→ **HOW TO COMPLETE THIS TASK**
Those lines of the data that hold the word "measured" are to be copied out.

→ **THE DATA**
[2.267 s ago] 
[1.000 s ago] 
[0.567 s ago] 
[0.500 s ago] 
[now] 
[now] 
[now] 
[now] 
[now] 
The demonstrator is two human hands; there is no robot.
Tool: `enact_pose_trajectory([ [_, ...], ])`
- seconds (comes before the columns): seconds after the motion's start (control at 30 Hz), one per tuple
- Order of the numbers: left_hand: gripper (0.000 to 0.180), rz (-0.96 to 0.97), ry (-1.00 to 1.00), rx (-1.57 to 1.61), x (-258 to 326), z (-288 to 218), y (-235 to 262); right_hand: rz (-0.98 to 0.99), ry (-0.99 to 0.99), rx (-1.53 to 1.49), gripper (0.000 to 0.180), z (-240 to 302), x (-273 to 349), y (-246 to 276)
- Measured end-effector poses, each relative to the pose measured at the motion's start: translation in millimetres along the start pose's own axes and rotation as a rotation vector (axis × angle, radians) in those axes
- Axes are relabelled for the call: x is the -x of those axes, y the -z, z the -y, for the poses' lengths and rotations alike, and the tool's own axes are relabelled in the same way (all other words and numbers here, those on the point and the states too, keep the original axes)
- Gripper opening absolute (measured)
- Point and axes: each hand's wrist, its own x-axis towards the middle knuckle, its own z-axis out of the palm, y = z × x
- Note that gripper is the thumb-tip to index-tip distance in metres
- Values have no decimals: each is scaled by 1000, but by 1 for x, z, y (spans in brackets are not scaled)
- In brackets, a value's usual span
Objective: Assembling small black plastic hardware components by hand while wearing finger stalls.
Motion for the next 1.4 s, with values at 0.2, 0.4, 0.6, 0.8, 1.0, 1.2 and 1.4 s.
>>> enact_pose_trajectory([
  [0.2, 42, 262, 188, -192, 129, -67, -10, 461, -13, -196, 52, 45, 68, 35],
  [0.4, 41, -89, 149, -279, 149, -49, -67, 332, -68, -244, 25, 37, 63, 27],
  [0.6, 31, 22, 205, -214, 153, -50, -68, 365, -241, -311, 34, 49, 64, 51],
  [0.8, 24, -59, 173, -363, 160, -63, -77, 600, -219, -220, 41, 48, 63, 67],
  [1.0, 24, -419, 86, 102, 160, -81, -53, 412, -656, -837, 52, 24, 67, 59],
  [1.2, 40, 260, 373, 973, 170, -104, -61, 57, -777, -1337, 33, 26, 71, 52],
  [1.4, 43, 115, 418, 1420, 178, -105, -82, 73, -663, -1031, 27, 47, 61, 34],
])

→ **ANSWER TO THE PROBLEM**
- Measured end-effector poses, each relative to the pose measured at the motion's start: translation in millimetres along the start pose's own axes and rotation as a rotation vector (axis × angle, radians) in those axes
- Gripper opening absolute (measured)

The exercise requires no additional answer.